PROBLEM TO WORK ON
Every word of the listing should be reproduced without alteration.

*** Opening EXERCISE DATA ***

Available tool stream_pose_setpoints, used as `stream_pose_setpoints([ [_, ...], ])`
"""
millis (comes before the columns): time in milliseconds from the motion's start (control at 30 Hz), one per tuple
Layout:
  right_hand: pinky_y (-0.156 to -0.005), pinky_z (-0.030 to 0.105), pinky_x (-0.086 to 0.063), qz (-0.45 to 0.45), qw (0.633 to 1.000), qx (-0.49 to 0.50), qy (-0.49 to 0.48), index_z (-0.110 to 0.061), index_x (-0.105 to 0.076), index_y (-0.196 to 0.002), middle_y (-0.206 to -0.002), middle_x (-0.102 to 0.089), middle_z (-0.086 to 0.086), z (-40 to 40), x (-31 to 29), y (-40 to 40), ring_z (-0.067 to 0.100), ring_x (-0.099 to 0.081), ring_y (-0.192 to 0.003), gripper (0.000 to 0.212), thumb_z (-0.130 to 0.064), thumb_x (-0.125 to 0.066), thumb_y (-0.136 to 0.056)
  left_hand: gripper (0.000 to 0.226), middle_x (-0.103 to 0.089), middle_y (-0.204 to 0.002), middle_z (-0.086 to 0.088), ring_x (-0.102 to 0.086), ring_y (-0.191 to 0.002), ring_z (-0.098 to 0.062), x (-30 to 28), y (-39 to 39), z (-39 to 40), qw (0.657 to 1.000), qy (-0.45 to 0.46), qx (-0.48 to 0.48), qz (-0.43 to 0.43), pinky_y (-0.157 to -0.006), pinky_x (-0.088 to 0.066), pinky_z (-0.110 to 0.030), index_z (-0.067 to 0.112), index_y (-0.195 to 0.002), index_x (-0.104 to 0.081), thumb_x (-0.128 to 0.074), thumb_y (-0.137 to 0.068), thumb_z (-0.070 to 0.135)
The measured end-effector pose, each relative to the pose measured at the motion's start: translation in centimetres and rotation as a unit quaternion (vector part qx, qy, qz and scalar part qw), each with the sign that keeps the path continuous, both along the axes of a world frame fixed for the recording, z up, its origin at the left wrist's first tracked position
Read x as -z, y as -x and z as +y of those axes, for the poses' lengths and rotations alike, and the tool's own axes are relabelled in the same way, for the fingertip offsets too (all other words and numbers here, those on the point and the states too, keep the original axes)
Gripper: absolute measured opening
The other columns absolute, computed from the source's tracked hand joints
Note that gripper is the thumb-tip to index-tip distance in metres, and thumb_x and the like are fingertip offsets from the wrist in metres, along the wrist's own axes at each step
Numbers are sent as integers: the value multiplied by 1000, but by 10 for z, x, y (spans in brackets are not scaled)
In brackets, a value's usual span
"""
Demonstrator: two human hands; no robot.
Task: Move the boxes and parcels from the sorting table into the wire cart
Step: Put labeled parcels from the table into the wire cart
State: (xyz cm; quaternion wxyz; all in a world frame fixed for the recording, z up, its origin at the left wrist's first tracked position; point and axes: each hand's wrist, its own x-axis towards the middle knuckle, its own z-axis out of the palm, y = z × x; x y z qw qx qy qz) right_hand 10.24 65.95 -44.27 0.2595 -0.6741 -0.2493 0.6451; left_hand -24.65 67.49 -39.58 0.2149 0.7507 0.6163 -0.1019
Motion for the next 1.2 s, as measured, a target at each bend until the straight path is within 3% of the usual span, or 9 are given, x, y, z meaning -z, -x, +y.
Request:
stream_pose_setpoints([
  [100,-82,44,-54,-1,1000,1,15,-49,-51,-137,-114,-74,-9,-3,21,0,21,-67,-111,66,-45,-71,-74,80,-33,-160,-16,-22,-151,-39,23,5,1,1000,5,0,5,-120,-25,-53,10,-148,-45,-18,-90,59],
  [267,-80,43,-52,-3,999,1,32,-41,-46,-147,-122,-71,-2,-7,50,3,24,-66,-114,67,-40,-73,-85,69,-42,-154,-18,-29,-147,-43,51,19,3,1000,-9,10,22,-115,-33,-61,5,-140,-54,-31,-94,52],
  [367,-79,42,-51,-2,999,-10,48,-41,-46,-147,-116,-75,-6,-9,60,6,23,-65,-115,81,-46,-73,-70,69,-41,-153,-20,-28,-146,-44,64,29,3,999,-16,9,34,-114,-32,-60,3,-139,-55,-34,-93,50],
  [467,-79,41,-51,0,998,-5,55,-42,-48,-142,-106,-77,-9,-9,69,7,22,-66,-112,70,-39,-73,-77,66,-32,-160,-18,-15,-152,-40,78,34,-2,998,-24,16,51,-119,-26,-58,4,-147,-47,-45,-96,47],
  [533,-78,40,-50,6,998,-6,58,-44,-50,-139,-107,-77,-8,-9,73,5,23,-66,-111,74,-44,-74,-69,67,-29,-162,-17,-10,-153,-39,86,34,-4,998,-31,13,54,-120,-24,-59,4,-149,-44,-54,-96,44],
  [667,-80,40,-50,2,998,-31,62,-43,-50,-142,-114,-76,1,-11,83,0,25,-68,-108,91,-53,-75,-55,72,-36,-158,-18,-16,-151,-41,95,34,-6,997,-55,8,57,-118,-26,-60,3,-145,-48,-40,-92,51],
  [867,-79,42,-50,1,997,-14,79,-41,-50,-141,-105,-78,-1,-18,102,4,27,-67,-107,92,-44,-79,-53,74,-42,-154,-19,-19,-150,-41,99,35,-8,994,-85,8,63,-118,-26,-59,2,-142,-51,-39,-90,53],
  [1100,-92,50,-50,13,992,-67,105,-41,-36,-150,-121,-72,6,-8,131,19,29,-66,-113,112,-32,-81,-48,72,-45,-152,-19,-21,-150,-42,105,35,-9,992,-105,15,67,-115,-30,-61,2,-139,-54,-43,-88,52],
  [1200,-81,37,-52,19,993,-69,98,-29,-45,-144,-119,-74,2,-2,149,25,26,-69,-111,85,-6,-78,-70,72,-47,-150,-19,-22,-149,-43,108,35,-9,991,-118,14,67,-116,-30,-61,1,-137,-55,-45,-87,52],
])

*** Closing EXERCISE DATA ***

WRITTEN ANSWER
Available tool stream_pose_setpoints, used as `stream_pose_setpoints([ [_, ...], ])`
"""
millis (comes before the columns): time in milliseconds from the motion's start (control at 30 Hz), one per tuple
Layout:
  right_hand: pinky_y (-0.156 to -0.005), pinky_z (-0.030 to 0.105), pinky_x (-0.086 to 0.063), qz (-0.45 to 0.45), qw (0.633 to 1.000), qx (-0.49 to 0.50), qy (-0.49 to 0.48), index_z (-0.110 to 0.061), index_x (-0.105 to 0.076), index_y (-0.196 to 0.002), middle_y (-0.206 to -0.002), middle_x (-0.102 to 0.089), middle_z (-0.086 to 0.086), z (-40 to 40), x (-31 to 29), y (-40 to 40), ring_z (-0.067 to 0.100), ring_x (-0.099 to 0.081), ring_y (-0.192 to 0.003), gripper (0.000 to 0.212), thumb_z (-0.130 to 0.064), thumb_x (-0.125 to 0.066), thumb_y (-0.136 to 0.056)
  left_hand: gripper (0.000 to 0.226), middle_x (-0.103 to 0.089), middle_y (-0.204 to 0.002), middle_z (-0.086 to 0.088), ring_x (-0.102 to 0.086), ring_y (-0.191 to 0.002), ring_z (-0.098 to 0.062), x (-30 to 28), y (-39 to 39), z (-39 to 40), qw (0.657 to 1.000), qy (-0.45 to 0.46), qx (-0.48 to 0.48), qz (-0.43 to 0.43), pinky_y (-0.157 to -0.006), pinky_x (-0.088 to 0.066), pinky_z (-0.110 to 0.030), index_z (-0.067 to 0.112), index_y (-0.195 to 0.002), index_x (-0.104 to 0.081), thumb_x (-0.128 to 0.074), thumb_y (-0.137 to 0.068), thumb_z (-0.070 to 0.135)
The measured end-effector pose, each relative to the pose measured at the motion's start: translation in centimetres and rotation as a unit quaternion (vector part qx, qy, qz and scalar part qw), each with the sign that keeps the path continuous, both along the axes of a world frame fixed for the recording, z up, its origin at the left wrist's first tracked position
Read x as -z, y as -x and z as +y of those axes, for the poses' lengths and rotations alike, and the tool's own axes are relabelled in the same way, for the fingertip offsets too (all other words and numbers here, those on the point and the states too, keep the original axes)
Gripper: absolute measured opening
The other columns absolute, computed from the source's tracked hand joints
Note that gripper is the thumb-tip to index-tip distance in metres, and thumb_x and the like are fingertip offsets from the wrist in metres, along the wrist's own axes at each step
Numbers are sent as integers: the value multiplied by 1000, but by 10 for z, x, y (spans in brackets are not scaled)
In brackets, a value's usual span
"""
Demonstrator: two human hands; no robot.
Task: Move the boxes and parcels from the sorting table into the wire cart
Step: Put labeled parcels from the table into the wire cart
State: (xyz cm; quaternion wxyz; all in a world frame fixed for the recording, z up, its origin at the left wrist's first tracked position; point and axes: each hand's wrist, its own x-axis towards the middle knuckle, its own z-axis out of the palm, y = z × x; x y z qw qx qy qz) right_hand 10.24 65.95 -44.27 0.2595 -0.6741 -0.2493 0.6451; left_hand -24.65 67.49 -39.58 0.2149 0.7507 0.6163 -0.1019
Motion for the next 1.2 s, as measured, a target at each bend until the straight path is within 3% of the usual span, or 9 are given, x, y, z meaning -z, -x, +y.
Request:
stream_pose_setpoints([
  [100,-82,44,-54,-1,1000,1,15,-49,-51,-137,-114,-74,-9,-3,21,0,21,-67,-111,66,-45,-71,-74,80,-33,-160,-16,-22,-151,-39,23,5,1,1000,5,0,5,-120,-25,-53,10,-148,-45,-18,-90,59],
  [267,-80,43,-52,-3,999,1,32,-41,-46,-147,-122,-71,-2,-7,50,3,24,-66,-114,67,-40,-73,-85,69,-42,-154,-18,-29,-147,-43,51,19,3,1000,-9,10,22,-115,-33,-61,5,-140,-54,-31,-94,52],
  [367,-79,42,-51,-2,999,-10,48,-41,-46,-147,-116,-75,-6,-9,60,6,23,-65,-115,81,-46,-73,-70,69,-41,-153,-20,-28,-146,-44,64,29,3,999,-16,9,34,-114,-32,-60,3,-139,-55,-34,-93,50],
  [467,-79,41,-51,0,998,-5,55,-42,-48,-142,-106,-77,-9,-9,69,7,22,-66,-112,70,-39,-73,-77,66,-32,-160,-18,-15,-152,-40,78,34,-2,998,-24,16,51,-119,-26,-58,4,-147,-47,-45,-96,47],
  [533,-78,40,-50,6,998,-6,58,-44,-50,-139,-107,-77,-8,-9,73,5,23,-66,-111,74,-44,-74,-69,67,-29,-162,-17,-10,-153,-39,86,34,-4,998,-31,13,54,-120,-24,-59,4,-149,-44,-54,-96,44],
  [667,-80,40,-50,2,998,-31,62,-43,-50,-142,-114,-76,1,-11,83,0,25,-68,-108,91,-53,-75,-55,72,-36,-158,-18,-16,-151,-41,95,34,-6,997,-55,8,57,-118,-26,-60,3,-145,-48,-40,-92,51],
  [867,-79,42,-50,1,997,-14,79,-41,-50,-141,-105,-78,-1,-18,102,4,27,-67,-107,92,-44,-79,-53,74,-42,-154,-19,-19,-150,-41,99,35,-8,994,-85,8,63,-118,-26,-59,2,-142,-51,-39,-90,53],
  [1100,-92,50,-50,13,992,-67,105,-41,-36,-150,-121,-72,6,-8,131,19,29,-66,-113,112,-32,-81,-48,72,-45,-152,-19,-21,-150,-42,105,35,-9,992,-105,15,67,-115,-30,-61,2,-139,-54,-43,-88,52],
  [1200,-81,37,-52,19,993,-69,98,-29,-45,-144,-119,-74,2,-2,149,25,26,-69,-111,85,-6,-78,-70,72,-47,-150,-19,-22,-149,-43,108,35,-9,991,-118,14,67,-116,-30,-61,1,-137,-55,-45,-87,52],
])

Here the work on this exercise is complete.